DOD News Briefs

Science Applications International Corp. may have snared information security hot shots
Mike Higgins and Ken van Wyk, but the Defense Information Systems Agency had expertise in
reserve.


Higgins, former chief of the vulnerabilities staff at DISA's Center for Information
Systems Security, has been replaced by Ken Danckaert, a National Security Agency employee
and former deputy commander of the center. Ken van Wyk's successor as chief of CISS'
Vulnerabilities Analysis Assessment Program is Army Lt. Col. Bernard Krauss, described in
a DISA statement as a ""highly capable and experienced infosec professional.''


DISA also has reorganized the CISS into three departments: assessment, headed by
Danckaert; infosec training, headed by Jim Flaggert; and security and certification,
headed by Rob Rogalski. Also, the 24-hour Automated Systems Security Incident Support
Team, run by Deborah Balducci and previously under Higgins' supervision, now reports to
DISA's Current Operations Division, headed by Navy Capt. Bill Lillard.


The 1996 Defense authorization bill has yet to become law, but its provisions calling
for the creation of chief information officers throughout the government seem to be
catching fire at the Defense Department.


The Navy's Exchange Service Command in Virginia Beach, Va., is the latest to join the
CIO wave, naming William F. Finefeld to the post late last year. Finefeld was
administrator of the Defense Logistics Agency's information processing center in Richmond,
Va.


Executives at Litton Industries, which recently parted with $425 million in exchange
for PRC Inc., must have slapped each others' backs after the Space and Naval Warfare
Systems Command tapped the newly acquired company for $77 million worth of software work.

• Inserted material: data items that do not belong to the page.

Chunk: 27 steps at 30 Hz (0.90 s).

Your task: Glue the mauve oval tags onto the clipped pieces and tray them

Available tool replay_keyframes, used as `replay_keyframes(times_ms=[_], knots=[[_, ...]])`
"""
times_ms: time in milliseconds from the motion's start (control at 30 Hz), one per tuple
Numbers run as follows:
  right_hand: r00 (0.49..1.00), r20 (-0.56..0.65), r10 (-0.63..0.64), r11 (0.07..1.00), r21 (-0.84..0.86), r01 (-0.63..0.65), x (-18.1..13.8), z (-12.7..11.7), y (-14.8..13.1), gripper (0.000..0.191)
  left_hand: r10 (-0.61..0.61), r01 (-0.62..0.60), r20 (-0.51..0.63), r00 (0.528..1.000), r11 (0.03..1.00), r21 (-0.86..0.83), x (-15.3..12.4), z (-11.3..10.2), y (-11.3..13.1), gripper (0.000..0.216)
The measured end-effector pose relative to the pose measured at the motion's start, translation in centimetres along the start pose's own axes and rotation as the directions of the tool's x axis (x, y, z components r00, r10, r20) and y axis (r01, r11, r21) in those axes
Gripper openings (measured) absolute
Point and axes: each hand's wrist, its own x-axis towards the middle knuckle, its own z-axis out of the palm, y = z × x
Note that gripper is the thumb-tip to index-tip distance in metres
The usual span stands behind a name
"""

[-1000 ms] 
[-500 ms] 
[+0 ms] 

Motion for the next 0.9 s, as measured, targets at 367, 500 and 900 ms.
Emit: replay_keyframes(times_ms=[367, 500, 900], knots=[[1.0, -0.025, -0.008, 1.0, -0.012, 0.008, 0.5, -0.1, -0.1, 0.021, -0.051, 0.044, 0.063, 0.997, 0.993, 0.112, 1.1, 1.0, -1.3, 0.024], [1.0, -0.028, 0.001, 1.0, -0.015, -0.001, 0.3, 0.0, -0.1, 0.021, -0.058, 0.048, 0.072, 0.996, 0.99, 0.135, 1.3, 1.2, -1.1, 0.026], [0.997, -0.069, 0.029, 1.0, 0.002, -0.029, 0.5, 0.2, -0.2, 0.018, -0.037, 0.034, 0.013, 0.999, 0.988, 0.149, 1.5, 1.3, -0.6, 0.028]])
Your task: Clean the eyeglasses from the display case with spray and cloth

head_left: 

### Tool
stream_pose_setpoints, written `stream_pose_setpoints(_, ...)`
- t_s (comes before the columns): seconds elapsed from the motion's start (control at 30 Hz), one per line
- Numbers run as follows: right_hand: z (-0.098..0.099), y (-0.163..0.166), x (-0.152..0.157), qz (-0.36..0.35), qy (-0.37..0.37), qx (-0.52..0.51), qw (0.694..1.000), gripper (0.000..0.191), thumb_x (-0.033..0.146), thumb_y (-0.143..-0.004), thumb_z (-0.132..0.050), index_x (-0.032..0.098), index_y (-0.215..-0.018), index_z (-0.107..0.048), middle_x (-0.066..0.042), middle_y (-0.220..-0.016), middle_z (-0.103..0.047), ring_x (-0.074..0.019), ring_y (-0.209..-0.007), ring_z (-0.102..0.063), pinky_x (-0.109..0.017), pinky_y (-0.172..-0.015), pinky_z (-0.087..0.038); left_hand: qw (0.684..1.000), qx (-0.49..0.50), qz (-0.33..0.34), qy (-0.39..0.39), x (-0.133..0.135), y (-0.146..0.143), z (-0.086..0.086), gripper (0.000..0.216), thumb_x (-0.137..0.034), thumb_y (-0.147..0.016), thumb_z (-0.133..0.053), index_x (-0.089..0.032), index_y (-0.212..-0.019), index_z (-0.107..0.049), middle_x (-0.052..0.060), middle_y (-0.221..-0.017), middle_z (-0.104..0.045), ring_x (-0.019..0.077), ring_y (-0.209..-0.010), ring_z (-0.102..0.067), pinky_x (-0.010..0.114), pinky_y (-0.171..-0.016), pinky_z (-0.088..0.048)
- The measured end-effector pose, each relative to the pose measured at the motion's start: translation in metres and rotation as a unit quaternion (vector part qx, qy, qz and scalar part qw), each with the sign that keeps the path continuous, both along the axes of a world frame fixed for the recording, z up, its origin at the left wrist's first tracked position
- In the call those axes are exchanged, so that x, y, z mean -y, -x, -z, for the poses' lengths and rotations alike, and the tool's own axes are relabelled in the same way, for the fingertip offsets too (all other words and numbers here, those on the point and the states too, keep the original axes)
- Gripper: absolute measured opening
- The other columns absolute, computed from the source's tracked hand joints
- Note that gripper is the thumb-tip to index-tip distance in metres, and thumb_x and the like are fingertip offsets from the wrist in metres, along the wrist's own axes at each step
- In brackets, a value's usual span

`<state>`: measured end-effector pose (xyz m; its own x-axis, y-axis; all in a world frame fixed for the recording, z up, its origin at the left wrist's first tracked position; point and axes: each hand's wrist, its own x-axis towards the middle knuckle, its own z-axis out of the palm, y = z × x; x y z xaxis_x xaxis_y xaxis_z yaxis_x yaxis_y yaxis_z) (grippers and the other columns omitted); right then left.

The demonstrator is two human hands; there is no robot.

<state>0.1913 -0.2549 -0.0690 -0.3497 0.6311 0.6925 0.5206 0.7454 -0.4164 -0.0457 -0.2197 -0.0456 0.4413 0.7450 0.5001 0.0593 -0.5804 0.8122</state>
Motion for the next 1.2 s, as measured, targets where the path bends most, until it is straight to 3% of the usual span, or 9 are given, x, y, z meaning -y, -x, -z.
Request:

Under a five-year contract, PRC will provide software development, engineering and
maintenance services to SPAWAR's Integrated Command, Control, Communications, Computers
and Intelligence Systems Program Directorate. The work will support the Joint Maritime
Command Information System, the Navy's premier data fusion system for commanders.


Northrop Grumman Corp. announced an agreement to swallow the defense and electronic
systems business of Westinghouse Electric Corp. for a throat-clutching $3 billion in cash.


The merger, subject to regulatory approval, would create a defense leviathan with
annual sales exceeding $9 billion. The merger also would give Northrop Grumman a
commanding place in the surveillance, imaging and battlespace management market.
Westinghouse Electronic Systems also is known for expertise in electronic countermeasures
and tactical communications equipment.